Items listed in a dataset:
══════════════════════════════

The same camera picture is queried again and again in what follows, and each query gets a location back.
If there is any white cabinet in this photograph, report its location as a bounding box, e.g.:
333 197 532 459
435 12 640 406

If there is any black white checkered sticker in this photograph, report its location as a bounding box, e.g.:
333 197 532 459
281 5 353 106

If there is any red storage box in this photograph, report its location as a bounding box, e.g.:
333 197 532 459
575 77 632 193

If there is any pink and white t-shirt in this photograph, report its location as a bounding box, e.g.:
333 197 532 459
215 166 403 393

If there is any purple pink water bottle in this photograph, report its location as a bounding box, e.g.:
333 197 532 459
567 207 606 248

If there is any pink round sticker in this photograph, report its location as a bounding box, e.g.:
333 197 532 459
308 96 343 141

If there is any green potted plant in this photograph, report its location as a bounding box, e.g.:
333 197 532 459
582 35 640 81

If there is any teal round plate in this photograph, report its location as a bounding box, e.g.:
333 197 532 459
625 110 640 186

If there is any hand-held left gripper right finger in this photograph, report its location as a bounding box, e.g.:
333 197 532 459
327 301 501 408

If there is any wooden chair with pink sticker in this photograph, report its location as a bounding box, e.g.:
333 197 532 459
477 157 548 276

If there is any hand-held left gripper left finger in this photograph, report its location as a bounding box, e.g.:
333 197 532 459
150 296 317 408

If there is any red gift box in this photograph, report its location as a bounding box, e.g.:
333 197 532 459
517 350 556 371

══════════════════════════════

WORK TASK:
Please write out exactly the line containing "If there is any green" and every line after it through the end of the records, nothing more.

EXPECTED ANSWER:
If there is any green potted plant in this photograph, report its location as a bounding box, e.g.:
333 197 532 459
582 35 640 81

If there is any teal round plate in this photograph, report its location as a bounding box, e.g.:
333 197 532 459
625 110 640 186

If there is any hand-held left gripper right finger in this photograph, report its location as a bounding box, e.g.:
333 197 532 459
327 301 501 408

If there is any wooden chair with pink sticker in this photograph, report its location as a bounding box, e.g.:
333 197 532 459
477 157 548 276

If there is any hand-held left gripper left finger in this photograph, report its location as a bounding box, e.g.:
333 197 532 459
150 296 317 408

If there is any red gift box in this photograph, report its location as a bounding box, e.g.:
333 197 532 459
517 350 556 371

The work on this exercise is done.